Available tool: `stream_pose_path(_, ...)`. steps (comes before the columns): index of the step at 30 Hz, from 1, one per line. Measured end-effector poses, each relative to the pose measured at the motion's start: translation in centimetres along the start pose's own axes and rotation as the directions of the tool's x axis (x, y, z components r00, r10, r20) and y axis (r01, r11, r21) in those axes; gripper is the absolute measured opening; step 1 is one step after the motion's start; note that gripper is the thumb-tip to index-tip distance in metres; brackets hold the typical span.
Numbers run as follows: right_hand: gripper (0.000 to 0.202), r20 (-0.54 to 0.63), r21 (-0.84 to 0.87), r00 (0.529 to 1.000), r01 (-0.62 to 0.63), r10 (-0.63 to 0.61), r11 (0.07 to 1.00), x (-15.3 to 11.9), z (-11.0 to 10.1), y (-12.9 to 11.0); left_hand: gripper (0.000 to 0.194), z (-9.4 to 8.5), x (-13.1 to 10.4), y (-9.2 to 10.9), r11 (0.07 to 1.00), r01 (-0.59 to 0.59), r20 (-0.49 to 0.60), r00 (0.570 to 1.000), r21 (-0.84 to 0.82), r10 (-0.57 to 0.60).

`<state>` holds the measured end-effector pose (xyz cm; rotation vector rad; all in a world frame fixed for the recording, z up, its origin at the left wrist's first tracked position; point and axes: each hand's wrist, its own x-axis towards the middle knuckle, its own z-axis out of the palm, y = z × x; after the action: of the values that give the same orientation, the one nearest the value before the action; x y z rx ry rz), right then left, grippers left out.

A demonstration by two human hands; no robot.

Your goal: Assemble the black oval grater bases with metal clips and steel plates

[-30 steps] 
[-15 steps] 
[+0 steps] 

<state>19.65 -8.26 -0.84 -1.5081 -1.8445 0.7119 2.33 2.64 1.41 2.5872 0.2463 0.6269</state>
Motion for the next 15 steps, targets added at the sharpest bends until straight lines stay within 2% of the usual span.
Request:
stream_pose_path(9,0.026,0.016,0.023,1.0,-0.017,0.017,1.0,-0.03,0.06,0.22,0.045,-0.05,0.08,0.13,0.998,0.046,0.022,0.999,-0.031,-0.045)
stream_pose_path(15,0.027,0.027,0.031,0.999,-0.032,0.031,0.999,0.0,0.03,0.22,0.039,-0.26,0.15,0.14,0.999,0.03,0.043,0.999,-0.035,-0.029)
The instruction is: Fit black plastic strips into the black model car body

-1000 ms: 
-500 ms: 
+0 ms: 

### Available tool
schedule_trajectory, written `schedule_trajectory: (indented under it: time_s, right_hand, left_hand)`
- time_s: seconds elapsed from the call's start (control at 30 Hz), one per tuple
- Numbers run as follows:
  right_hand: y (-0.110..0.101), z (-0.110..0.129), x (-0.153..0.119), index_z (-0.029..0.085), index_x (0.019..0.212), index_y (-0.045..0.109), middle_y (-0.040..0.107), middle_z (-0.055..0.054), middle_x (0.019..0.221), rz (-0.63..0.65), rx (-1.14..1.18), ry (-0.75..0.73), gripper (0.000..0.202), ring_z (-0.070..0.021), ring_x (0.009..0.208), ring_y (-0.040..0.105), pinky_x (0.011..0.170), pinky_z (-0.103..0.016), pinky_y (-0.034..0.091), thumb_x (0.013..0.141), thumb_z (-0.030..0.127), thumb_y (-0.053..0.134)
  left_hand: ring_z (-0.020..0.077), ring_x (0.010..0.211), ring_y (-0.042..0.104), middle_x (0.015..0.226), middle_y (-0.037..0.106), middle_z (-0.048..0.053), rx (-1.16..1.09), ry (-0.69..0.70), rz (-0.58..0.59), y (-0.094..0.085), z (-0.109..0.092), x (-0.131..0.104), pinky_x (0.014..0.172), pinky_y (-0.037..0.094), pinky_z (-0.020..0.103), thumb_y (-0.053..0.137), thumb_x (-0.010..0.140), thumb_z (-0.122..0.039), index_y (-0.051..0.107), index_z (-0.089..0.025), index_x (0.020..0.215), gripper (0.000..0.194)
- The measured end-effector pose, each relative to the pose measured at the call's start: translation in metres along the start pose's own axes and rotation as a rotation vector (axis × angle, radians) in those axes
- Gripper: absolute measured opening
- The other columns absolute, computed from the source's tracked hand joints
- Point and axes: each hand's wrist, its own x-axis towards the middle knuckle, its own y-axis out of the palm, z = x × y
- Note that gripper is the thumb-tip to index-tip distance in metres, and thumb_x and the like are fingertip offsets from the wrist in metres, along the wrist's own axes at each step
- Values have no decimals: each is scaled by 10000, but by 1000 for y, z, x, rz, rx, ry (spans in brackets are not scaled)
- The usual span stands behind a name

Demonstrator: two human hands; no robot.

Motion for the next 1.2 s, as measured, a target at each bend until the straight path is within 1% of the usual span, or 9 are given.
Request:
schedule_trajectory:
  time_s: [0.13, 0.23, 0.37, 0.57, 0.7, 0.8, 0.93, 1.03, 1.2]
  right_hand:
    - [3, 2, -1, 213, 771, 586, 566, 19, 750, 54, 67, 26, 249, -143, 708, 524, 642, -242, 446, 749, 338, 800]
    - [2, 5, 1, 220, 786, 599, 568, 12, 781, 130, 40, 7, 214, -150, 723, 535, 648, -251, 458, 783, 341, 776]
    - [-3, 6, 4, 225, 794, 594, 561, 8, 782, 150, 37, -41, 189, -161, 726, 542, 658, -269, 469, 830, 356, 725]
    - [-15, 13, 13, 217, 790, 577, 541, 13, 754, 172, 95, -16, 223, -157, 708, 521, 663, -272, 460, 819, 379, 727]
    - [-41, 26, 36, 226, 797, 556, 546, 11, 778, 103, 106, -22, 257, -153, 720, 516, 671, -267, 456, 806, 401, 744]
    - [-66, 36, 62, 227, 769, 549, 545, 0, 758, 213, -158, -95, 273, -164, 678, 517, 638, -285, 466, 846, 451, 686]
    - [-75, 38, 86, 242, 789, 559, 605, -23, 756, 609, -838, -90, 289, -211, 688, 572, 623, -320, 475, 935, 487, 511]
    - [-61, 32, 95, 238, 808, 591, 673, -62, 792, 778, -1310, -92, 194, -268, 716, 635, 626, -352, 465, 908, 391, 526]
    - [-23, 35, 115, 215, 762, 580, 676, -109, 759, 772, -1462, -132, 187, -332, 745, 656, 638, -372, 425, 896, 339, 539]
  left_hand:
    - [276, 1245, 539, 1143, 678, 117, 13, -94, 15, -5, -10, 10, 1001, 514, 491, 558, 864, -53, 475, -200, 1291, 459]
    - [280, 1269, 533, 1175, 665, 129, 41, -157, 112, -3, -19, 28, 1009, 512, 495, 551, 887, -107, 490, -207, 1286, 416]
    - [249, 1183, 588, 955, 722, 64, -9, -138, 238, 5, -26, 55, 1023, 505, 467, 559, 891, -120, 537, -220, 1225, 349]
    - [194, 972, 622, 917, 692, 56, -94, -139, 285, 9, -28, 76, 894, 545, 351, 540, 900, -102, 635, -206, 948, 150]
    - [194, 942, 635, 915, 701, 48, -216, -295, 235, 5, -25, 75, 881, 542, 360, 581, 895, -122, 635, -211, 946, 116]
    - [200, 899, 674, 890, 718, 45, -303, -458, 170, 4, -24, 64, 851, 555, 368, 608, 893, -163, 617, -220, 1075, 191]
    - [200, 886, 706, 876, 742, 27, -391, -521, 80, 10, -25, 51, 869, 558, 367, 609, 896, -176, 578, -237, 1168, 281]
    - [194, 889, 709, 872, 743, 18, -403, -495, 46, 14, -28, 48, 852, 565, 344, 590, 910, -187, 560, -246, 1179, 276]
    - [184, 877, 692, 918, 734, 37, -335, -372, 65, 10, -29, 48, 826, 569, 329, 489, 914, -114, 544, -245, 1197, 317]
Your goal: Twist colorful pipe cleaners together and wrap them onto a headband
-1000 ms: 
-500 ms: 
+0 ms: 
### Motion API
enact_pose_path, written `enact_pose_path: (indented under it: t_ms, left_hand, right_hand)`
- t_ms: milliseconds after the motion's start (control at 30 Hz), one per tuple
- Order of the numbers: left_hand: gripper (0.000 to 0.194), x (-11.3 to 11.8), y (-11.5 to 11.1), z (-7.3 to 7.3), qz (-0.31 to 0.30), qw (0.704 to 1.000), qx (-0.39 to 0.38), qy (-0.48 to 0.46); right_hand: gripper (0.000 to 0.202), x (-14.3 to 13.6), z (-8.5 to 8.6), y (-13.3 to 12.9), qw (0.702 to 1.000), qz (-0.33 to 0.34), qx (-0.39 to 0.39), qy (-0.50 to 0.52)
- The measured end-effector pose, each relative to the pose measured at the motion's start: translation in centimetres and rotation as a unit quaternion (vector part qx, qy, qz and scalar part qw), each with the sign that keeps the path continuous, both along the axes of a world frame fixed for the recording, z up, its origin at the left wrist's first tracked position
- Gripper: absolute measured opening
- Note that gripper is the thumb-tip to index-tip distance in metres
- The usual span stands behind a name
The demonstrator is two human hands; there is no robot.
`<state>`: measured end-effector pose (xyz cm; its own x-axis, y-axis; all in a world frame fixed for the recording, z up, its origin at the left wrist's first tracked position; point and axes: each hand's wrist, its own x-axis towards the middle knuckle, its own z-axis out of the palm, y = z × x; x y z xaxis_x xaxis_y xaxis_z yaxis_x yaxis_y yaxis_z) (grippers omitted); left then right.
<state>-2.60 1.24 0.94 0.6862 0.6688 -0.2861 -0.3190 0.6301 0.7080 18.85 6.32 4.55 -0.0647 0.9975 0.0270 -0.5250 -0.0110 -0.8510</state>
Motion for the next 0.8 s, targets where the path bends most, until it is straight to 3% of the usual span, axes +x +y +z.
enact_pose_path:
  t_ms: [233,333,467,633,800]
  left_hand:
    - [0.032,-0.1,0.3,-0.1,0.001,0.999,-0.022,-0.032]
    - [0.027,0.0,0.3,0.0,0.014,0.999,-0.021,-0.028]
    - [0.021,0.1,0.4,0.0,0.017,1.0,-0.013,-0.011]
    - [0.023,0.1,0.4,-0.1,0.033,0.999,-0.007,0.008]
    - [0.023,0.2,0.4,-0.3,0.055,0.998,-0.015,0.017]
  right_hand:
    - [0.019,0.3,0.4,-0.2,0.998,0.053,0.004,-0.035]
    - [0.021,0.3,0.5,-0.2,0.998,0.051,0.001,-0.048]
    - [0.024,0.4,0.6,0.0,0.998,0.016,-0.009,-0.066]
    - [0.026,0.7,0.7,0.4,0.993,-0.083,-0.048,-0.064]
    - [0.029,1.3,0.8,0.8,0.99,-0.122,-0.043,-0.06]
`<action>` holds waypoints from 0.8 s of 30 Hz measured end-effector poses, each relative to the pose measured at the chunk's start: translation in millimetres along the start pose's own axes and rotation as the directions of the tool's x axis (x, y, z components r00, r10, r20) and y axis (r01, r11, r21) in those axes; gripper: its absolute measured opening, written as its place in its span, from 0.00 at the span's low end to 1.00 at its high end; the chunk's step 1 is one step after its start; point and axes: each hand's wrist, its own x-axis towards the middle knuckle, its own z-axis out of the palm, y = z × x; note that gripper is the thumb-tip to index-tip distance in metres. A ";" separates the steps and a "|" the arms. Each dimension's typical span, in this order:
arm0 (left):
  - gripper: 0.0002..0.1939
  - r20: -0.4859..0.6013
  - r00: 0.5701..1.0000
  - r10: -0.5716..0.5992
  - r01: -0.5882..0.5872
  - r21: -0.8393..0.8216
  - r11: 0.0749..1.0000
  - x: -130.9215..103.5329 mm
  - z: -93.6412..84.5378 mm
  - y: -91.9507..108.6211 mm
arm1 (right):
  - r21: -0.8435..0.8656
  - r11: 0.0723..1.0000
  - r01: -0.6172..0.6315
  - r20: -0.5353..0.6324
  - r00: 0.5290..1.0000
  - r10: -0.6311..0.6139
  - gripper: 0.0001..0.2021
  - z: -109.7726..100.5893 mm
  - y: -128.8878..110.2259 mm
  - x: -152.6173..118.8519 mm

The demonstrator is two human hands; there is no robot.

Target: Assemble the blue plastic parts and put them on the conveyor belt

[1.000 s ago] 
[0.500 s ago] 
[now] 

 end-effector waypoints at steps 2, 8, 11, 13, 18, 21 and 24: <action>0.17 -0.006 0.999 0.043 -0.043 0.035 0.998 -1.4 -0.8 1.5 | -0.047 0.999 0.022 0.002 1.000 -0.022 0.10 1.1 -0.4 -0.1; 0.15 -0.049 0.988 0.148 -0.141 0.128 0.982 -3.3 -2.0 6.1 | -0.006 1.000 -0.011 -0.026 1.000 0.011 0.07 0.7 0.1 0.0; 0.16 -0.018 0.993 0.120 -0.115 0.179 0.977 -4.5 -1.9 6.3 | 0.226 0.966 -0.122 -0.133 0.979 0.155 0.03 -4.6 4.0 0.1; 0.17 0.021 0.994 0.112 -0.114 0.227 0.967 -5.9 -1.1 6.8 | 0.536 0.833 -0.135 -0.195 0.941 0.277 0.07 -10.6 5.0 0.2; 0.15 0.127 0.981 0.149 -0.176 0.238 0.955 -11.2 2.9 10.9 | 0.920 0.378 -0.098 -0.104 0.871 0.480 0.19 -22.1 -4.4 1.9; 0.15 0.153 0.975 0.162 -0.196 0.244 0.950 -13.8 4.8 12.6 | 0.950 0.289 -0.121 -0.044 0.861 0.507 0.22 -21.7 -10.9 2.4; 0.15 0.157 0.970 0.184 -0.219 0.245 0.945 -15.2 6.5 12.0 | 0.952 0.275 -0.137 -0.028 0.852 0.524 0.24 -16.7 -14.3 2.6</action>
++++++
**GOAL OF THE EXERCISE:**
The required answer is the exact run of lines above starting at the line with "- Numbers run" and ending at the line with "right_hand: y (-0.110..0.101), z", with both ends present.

**FINAL ANSWER:**
- Numbers run as follows:
  right_hand: y (-0.110..0.101), z (-0.110..0.129), x (-0.153..0.119), index_z (-0.029..0.085), index_x (0.019..0.212), index_y (-0.045..0.109), middle_y (-0.040..0.107), middle_z (-0.055..0.054), middle_x (0.019..0.221), rz (-0.63..0.65), rx (-1.14..1.18), ry (-0.75..0.73), gripper (0.000..0.202), ring_z (-0.070..0.021), ring_x (0.009..0.208), ring_y (-0.040..0.105), pinky_x (0.011..0.170), pinky_z (-0.103..0.016), pinky_y (-0.034..0.091), thumb_x (0.013..0.141), thumb_z (-0.030..0.127), thumb_y (-0.053..0.134)

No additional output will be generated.